Se me enfermó mi vieja y tuve que regalarle mi lámpara tan bonita a ese mal parido médico, que tanto la codiciaba a cambio de que viniera a ver a mi mujer.
–Solo es un resfrío.
–¿Eso cree usted? Pero mírela cómo está de pálida y cómo tuerce los ojos… y tóquela, está tan fría como las heladas que hacen en enero.
–Bueno, deberías de haberla alimentado mejor.
Y se fue el condenado.
A la semana se me murió mi Marta.
–Pedro…
–Marta…
–Pedro…
–Dime, mi cielo.
–¿Oyes el pájaro cantar?
–¿Cuál, mi vida?
–Ése, el chiquito, negro y redondo que te dije el otro día, el que estaba ahí, en ese árbol, el que parece que te está hablando… escucha.
–Ay, mi Marta, esta vez sí lo escucho.
Y se murió mi vida. Se murió en mis brazos, tiritando de frío y pálida, muy pálida.
La enteré en el corral, le puse su vestido más bonito, la envolví en una sábana limpia y la eché a la fosa que yo mismo excavé, y me fui, me fui para Las Presas, allá por Ixtlahuacán del Río y cada noche, en donde quiera que llegaba, ese desgraciado pájaro del demonio cantaba; me seguía y me recordaba a mi Martita.
Caí en el peor de los vicios: el alcohol. No me quedaba en ningún lugar, iba de aquí para allá, siempre con mi pena.
Y me fui a la Sierra, allá por Yerbabuena, por Mascota.
Una india me dio posada y por la noche ese maldito pájaro cantaba y cantaba. Así estuvo varios días.
–Muchacho, vete de mi casa, anda, que tú traes la muerte con esa ave.
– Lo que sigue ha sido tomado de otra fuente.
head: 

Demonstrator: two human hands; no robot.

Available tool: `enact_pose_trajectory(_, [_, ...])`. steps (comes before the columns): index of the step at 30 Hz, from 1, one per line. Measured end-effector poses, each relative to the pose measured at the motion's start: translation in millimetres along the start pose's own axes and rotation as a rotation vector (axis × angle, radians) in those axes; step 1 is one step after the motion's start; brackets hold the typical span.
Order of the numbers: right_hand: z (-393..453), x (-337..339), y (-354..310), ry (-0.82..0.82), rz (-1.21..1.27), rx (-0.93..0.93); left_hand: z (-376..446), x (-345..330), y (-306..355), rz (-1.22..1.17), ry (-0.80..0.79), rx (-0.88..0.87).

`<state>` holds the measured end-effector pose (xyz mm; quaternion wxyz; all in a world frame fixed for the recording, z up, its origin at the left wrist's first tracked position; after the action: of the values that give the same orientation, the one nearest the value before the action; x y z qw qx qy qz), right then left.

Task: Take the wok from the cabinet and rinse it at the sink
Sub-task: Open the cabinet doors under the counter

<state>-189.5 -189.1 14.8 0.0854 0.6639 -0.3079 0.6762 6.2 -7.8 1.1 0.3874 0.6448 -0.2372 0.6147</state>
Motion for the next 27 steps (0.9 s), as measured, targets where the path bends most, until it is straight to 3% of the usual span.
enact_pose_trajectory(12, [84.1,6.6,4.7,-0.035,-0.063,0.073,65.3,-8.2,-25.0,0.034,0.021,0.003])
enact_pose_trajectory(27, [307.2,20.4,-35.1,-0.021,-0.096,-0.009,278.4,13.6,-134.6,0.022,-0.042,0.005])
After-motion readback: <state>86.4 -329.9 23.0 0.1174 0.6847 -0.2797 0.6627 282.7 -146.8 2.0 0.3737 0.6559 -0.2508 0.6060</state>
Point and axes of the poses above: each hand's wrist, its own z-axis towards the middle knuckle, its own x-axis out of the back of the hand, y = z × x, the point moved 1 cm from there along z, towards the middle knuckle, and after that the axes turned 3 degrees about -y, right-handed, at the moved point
Ese pájaro negro.
–¿Qué? ¿El pájaro?
–Qué bruto eres ¿que no sabes que cuando el tecolote canta el indio muere?
Y efectivamente, después me enteré de que a los pocos días de haberme ido, la vieja se murió.
Y así continuó ese desgraciado pájaro, llevaba la desgracia y la muerte a donde quiera que iba. Ahí, en Los Pilares un vejestorio me dijo:
–Tú, desgraciado. Ya sé que traes ese maldito pájaro, si quieres deshacerte de él vete al cerro y allá mátalo y quémalo para que no vaya a revivir, aléjate de la gente de aquí. Ten, aquí tienes esta carabina.
Y así lo hice. Me fui al cerro, corriendo, caminando, arrastrándome, alejándome de la gente. Y el maldito pájaro me siguió y lo maté.
Ya estaba muy entrada la noche cuando comenzó a cantar muy cerca de donde yo estaba y lo maté, le di dos tiros, casi sin ver, casi sin sentir, pero gracias al cielo la bala lo impactó y cayó; se cayó como el desgraciado que era.
Muere maldito, muere como el asqueroso gusano que eres.
Retuércete de dolor. Sufre. Canta. Muere.
Ya no tenía que preocuparme más por escuchar su diabólica melodía que me enchinaba el cuero y me erizaba el vello.
Ya estaba muerto y yo también. Me embriagué y la borrachera me provocó alucinaciones. Más muerto que vivo comencé a correr tras el ave que tanto había odiado, entre realidad y sueño lo perseguía dando de tumbos y tropezones, cortándome con las ramas de los árboles y gritándole al ave infamias.
Corriendo, llorando, riendo, disparando sin blanco. Muriendo.